Thiago abaixou a cabeça.
_ Tentamos entrar em contato
com vocês, mas não sabíamos como, então pensamos que sua avó poderia nos contar
alguma coisa do seu estado... – dizia Roberta ao ser interrompida por ele.
_ Vocês não contaram para
ela sobre o que aconteceu não é? – assustado.
_
Não. Ela não nos deu tempo de perguntar. – contendo o riso.
Dona Zita entrava na sala
com uma bandeja de prata e sobre ele um bule de porcelana branca e traços
dourados que formavam um belo adorno, uma xícara e pires com os mesmos detalhes
vinha soltando uma fumaça saborosa de chocolate e canela, ao lado biscoitos
doces e amanteigados.
_ Este tempinho frio é tudo
de bom, não é mesmo! – disse ela depositando a bandeja entre eles.
_ Obrigado mãe! Já tomou
seus remédios?
_ Já sim! Agora está na hora
de minha novela. Meninas, foi um prazer vê-las aqui e voltem mais vezes e
quantas vezes quiserem.
_ Obrigada dona Zita. A
senhora é um amor! Voltaremos sim! – disse Roberta, que viu Flávia olhá-la como
se perguntasse “Voltar?”.
Assim que dona Zita saiu,
retornaram a conversa.
_ Obrigado por terem sido
discretas. E por gentileza, continuem, pois não quero que ela saiba e nem que
me tratem diferente por causa disso.
As meninas prometeram, mas
não entenderam porque o tratariam diferente por ter sido assaltado, mas
relevaram. Thiago percebeu que só sabiam parte da história, mas ficou muito
agradecido por elas terem se preocupado em visitá-lo. Elas contaram que já
tinham ido algumas vezes, mas como ele estava ausente, tentaram mais uma vez
naquele dia.
Depois de falar como tudo
aconteceu e omitindo a parte do estupro, e de comentarem o show um pouco,
pareciam que nada tinha acontecido, na realidade, eles gostavam de estar
juntos, mas as circunstâncias às vezes nos obrigam a tomar decisões que não
queremos.
_ Uau! Está ficando tarde
Thiago e temos que ir. – disse Flávia.
_ É verdade! Não podemos demorar
muito.
_ Ah não! Fiquem mais um
pouco! Tem um tempo grande que não conversamos... – ele relembrou o quão era
bom conversar com elas.
Olharam-se e não puderam
resistir. Sorriram porque sabiam que o plano saíra totalmente do controle.
_ Está bem! – disseram
juntas como se tivessem ensaiado. E gargalharam.
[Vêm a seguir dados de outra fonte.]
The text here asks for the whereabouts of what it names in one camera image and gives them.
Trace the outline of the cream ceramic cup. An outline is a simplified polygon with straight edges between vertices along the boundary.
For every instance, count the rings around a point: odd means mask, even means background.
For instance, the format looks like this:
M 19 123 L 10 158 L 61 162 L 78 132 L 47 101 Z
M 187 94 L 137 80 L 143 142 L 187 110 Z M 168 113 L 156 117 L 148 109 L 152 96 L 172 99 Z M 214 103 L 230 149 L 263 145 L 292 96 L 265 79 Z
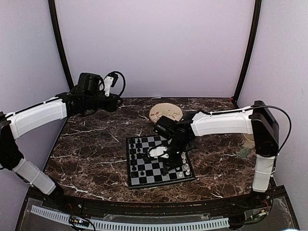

Para Thiago estava sendo um
alívio tê-las numa noite tão conturbada e terrível. A conversa girou em torno
de várias lembranças que possuíam juntos, brincadeiras e trabalhos de escola,
passeios juntos. Em nenhum momento, ninguém falou a respeito da separação de
Roberta e Daniel, nem do próprio Daniel, ele não queria que elas se lembrassem
disso, elas que ele se espantasse, porém a conversa sempre fluía muito bem.
_ Ai, ai! Foi bem
interessante este dia... – disse Flávia entre risos – Ei! Deixa-me dizer... E
aquele book que você fez? Você ainda o tem?
_ Sim! - disse Thiago – Ele já tem um tempinho já!
Está meio velho.
_ Pega lá! Queremos vê-lo de
novo.
Thiago levantou e foi ao
quarto pegar um catálogo de fotos que ele havia feito há algum tempo.
As meninas, na sala,
balançavam a cabeça uma para a outra como se soubessem que não conseguiram
naquele dia, mas que tudo estava muito bom, estavam curtindo a noite.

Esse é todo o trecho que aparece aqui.